Il n’est pas insensé d’imaginer que cette tentation de faire des économies est l’une des causes du mal-logement ou de la pénurie de logements qui touche 4 millions de personnes en France d’après le dernier rapport de la Fondation Abbé Pierre. La logique commerciale ne s’oppose pas seulement à la question sociale mais aussi à la question environnementale. Reste que la réversibilité a ses limites : "Penser que les bureaux pourront devenir un jour des logements, oui c’est l’axe majeur pour le futur afin de réduire l’impact carbone sur le cycle de vie des bâtiments, prédit Hélène Chartier, directrice zéro carbone du C40. C’est impossible de construire des bâtiments si rigides et dont la durée de vie est raccourcie parce que les bâtiments sont rigides, précisément. Le problème, c’est que c’est une logique de long-terme alors qu’on a besoin d’agir tout de suite."

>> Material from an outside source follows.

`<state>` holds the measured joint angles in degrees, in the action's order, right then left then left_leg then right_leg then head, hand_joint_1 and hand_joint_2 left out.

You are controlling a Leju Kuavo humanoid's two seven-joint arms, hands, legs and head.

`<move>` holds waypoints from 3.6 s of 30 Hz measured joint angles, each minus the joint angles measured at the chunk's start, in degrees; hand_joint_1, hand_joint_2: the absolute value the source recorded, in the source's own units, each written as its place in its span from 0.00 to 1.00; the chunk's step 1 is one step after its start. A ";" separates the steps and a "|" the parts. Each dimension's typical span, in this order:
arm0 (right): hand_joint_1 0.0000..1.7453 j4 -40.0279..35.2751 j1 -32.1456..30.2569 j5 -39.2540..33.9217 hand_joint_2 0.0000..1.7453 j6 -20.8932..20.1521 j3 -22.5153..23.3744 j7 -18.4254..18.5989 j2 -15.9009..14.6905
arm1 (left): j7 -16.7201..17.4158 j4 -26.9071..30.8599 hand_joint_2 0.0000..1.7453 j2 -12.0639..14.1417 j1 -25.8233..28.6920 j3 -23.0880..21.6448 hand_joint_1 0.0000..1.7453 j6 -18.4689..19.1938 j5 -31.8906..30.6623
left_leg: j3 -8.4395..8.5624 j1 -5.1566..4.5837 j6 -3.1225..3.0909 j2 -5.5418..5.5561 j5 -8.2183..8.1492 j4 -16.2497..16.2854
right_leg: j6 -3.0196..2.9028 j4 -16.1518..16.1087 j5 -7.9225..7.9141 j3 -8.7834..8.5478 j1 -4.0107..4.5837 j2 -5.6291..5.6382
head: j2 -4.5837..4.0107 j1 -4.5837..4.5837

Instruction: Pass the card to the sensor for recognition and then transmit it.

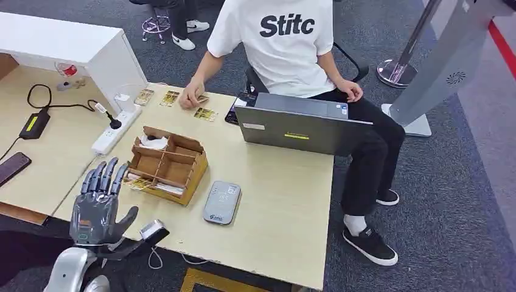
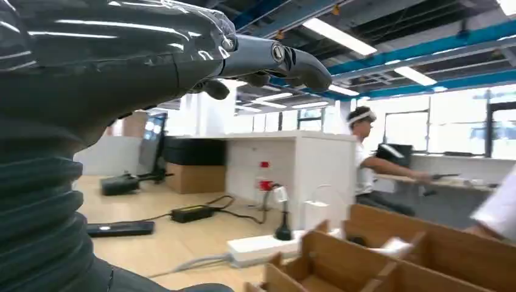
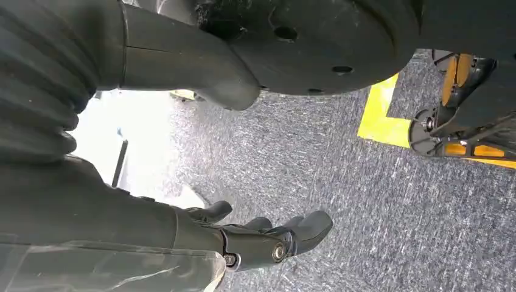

Toutes ces normes contraignantes (hauteur sous plafond, trame, aération, incendie) représentent autant d’obstacles à la réversibilité des bâtiments existants mais aussi des futurs bâtiments neufs. Reste que l’exemple de Bordeaux Euratlantique n’est pas que symbolique ou expérimental, il est historique. Pour le projet Tebio, cet immeuble de neuf étages réversible, Canal Architecture a pu signer un "permis d’innover", une première en France : "Nous avons déposé un permis il y a quelques jours où deux cases sont cochées : bureaux ou/et logements. C’est dans ce sens-là que c’est novateur", commentait ainsi sur France Inter, Patrick Rubin, fondateur de Canal Architecture, le 8 janvier dernier.
Sommes-nous face à un changement de paradigme ces dernières années ? La docteure en urbanisme de l’Ademe, Solène Marry, répond par la positive : "Pourquoi pas ? Je pense qu’on avance très vite sur le sujet, donc moi ça ne me surprendrait pas que ce soit la réversibilité ou d’autres systèmes incitatifs." Quoi qu’il en soit, l’urgence climatique implique de trouver des solutions urgentes. On l’a dit, le bâtiment représente 40% des émissions mondiales et comme l’imageait Hélène Chartier, "dans le monde, l’équivalent d’une nouvelle ville comme New York est construite chaque mois", du moins avant la pandémie. La réversibilité pourrait être un levier pour freiner cette frénésie bâtisseuse.